How many soft cheeses have you tried? Did you know that soft-ripened cheeses can be broken down between bloomy rind and washed rind cheeses? Once we started researching our cheeses for this article, we found out that most of the cheeses we tasted fell into the bloomy rind category while two of the cheeses were of the washed rind type. The easiest way to identify a bloomy rind is by the thin white or cream-colored, edible rind that surrounds the cheese. Washed rind cheeses typically are submerged in or washed using a liquid and have a red or orange color. During the cheese making process, a mold is added to help it ripen from the outside in, producing those delicious soft centers.

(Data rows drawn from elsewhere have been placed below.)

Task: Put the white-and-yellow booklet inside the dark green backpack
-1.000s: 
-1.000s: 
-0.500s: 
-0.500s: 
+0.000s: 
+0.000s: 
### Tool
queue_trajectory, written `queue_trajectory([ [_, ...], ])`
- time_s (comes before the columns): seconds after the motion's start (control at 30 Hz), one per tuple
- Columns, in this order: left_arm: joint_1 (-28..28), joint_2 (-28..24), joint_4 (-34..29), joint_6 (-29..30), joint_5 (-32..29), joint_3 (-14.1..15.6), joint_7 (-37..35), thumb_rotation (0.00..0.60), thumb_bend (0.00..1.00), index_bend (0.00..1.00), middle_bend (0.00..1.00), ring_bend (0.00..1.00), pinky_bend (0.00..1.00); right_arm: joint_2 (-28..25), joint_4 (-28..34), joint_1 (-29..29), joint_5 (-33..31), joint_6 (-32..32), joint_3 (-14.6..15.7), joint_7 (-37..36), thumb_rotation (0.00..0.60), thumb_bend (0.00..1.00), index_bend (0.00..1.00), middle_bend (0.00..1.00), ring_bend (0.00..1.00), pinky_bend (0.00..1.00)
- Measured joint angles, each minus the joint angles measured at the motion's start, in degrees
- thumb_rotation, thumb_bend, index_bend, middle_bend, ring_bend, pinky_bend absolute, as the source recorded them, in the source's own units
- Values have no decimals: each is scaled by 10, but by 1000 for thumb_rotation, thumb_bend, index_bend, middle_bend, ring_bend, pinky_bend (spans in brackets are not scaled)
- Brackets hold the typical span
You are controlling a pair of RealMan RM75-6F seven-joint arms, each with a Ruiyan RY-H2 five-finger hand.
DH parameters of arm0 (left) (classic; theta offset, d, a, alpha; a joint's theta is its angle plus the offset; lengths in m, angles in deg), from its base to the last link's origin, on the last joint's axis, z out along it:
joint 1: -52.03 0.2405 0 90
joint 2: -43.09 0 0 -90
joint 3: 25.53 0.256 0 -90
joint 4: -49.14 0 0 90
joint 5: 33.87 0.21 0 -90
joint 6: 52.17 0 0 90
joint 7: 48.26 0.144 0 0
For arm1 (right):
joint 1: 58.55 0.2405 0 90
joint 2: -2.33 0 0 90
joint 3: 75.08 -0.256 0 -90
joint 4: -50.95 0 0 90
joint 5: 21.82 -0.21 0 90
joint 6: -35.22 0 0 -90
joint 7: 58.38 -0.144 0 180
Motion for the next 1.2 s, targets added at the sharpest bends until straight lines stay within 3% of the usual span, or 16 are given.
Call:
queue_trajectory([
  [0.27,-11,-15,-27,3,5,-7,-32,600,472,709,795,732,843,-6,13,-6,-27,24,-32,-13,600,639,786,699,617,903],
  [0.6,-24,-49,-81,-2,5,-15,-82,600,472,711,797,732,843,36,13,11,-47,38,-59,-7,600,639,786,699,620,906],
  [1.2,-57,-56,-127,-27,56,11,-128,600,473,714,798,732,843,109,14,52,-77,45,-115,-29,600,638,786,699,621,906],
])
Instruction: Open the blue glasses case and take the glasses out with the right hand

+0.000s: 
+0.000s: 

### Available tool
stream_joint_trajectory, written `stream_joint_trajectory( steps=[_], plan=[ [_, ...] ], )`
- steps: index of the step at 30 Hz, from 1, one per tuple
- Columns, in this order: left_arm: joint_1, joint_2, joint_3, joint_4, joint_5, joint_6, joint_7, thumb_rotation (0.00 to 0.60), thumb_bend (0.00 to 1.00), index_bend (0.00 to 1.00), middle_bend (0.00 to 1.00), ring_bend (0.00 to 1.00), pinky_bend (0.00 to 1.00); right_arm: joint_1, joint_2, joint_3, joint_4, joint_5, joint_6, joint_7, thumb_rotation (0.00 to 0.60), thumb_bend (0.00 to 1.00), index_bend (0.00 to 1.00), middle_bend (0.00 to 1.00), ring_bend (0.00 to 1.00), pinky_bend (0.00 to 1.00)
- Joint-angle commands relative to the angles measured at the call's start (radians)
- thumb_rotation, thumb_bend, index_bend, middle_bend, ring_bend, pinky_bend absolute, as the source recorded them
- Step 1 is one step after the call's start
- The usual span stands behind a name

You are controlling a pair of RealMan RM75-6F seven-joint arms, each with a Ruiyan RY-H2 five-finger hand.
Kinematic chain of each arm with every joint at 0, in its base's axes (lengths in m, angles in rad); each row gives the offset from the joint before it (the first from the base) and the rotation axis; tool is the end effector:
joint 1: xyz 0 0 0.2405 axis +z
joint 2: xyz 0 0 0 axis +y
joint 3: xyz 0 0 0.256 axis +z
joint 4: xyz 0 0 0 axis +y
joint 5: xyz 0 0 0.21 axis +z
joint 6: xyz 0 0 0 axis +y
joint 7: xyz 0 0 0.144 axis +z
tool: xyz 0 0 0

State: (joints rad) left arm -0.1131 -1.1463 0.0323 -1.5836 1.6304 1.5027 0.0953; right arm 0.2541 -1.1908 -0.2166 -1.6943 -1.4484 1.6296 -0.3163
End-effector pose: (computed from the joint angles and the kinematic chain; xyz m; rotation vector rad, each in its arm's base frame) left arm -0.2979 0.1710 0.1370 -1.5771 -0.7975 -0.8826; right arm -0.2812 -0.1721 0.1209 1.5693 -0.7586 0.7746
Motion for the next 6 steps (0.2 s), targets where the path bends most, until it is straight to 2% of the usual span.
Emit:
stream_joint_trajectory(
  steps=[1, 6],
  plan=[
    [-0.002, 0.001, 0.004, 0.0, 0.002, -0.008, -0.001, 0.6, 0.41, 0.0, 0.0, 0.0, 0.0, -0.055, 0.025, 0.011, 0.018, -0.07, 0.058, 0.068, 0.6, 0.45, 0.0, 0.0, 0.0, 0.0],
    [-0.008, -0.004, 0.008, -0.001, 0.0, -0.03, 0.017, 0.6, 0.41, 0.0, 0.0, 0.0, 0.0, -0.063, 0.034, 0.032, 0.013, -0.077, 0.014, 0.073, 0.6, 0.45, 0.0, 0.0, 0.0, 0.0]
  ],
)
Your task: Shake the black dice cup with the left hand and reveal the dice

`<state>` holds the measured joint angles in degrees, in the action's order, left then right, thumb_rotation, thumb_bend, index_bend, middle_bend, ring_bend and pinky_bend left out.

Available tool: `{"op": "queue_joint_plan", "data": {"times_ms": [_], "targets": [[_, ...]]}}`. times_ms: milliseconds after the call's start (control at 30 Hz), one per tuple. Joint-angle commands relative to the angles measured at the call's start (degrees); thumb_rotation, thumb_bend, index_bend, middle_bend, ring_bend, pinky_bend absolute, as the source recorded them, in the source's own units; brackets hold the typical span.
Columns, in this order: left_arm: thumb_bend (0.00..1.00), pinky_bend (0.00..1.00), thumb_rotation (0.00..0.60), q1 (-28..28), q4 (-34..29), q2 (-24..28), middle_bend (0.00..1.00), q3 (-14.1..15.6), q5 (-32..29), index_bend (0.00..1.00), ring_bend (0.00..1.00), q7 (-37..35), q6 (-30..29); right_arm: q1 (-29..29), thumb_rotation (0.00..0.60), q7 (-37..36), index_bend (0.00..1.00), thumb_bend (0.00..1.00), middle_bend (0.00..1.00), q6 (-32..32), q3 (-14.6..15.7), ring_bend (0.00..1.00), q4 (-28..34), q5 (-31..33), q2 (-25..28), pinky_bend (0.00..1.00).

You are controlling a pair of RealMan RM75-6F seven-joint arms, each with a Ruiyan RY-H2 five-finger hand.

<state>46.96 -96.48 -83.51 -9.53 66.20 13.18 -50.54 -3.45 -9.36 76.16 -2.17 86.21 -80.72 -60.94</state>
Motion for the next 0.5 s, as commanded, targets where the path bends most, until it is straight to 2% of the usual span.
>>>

From our first soft-ripened cheese tasting back in 2013, when we ate the entire wedge of brie without even thinking about it, we knew we liked this type of cheese! If you search for what wines to pair with soft-ripened cheeses, you’ll find suggestions of acidic, light to medium red wines. No wonder we paired them with Pinot Noir so many times. We’ve also enjoyed pairing these cheeses with Chardonnay and Sparkling White wines. Whatever your preference, don’t be discouraged by the stink coming off the cheese, we find that the stinkier the better.

See the snippets below for some of our favorite Wine and Soft-Ripened Cheese Pairings:

Kendall Jackson Chardonnay and Notre Dame French Brie

Is Kendall Jackson Chardonnay one of your favorite wines? There’s quite a fan club out there for this wine. This entry features one of it’s members – It is one of our “intro to wine tastings” entries, with a few relatives. We love waiting to see if it just “tastes like wine” or if they can find distinct flavors. This coincidentally ended up being a buttery wine with a buttery cheese. Do you think that would make for a good pairing? Read the full entry to find out what we thought.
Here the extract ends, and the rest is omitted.